Tears came. She went to him and put her arms around him. “I know. I know.”
“Did you really doubt me?”
“No. I’m sorry. I was just angry that you’d keep such a secret from me.”
“I hope you can understand why I felt that I had to.”
“I do.”
“And in the end, I did tell you. I broke my vow to Kenton today. Just like I broke it when I told Billy Connery.” Gunnison decided not to reveal to her that he’d told Connery the truth months ago. Given her reactions so far, it was best to let her think he’d told Connery only today. He’d be sure to tell Connery not to say anything around Roxanne that would indicate otherwise.
“Yes,” she said. “I’m sorry I acted like I did.”
“Forget all about it.” He hugged her. “You are glad to know that Kenton didn’t really die, aren’t you?”
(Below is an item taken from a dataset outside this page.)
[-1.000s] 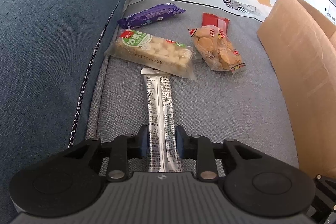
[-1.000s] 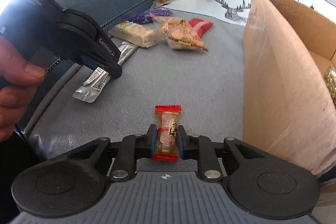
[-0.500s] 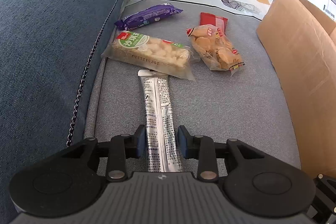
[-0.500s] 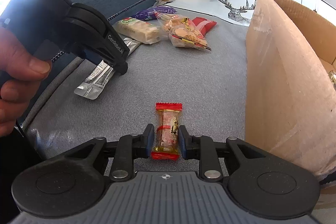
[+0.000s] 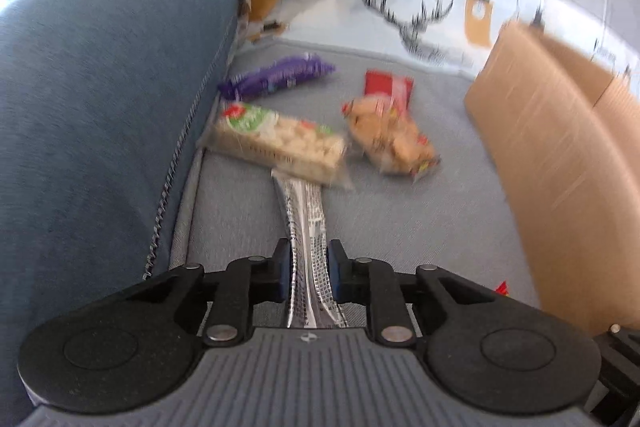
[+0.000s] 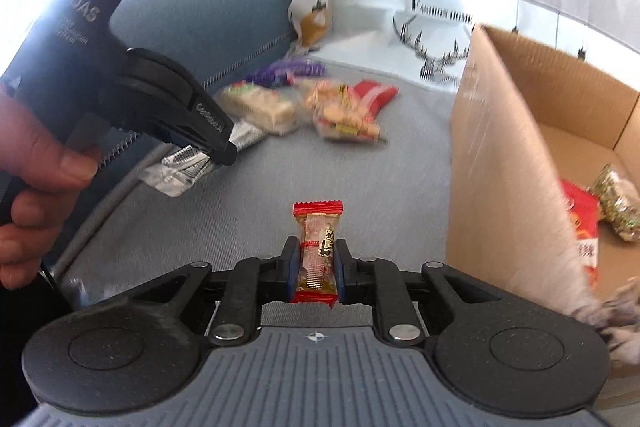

“Of course … but I hope it doesn’t mean that he’ll come back and take you off on the road with him again.”
“That won’t happen. My days apart from you are finished. But I do have to go away one more time, just this once. I’ve got to go to New York.”
“Because of the letter … Rachel Frye.”
“That’s right.”
“Yes, you must go. But not alone. I’m going with you.”
“With me? Roxanne … there’s a chance, just a chance, that there may be some danger involved. Kenton may be hiding because someone is after him, or maybe Victoria. If so, they might be after Rachel as well.”
“If there’s danger, that’s all the more reason for me to go. I want to look out for you.”
“I’d rather have you safe at home.”
“Has it crossed your mind, Husband, that if someone is trying to find Kenton, it won’t take them long to come looking around Kenton’s workplace, and his friends?”
Gunnison hadn’t thought about that. It made sense, and scared him.
“They might watch this very house, Alex, thinking that Kenton might show up here.”
Gunnison nodded. “I think you may have a point, Roxanne.”
“I’m going with you to New York.”
“Yes. You are.”
“Will Billy be safe going to Colorado alone?”
“I hope so.… I’ll talk to him again before he leaves and tell him to watch out. He’s excited about his assignment and already packing even though his train won’t leave until day after tomorrow.”
“When will we leave?”
“Tomorrow morning. I want to get to Rachel Frye as quickly as possible.”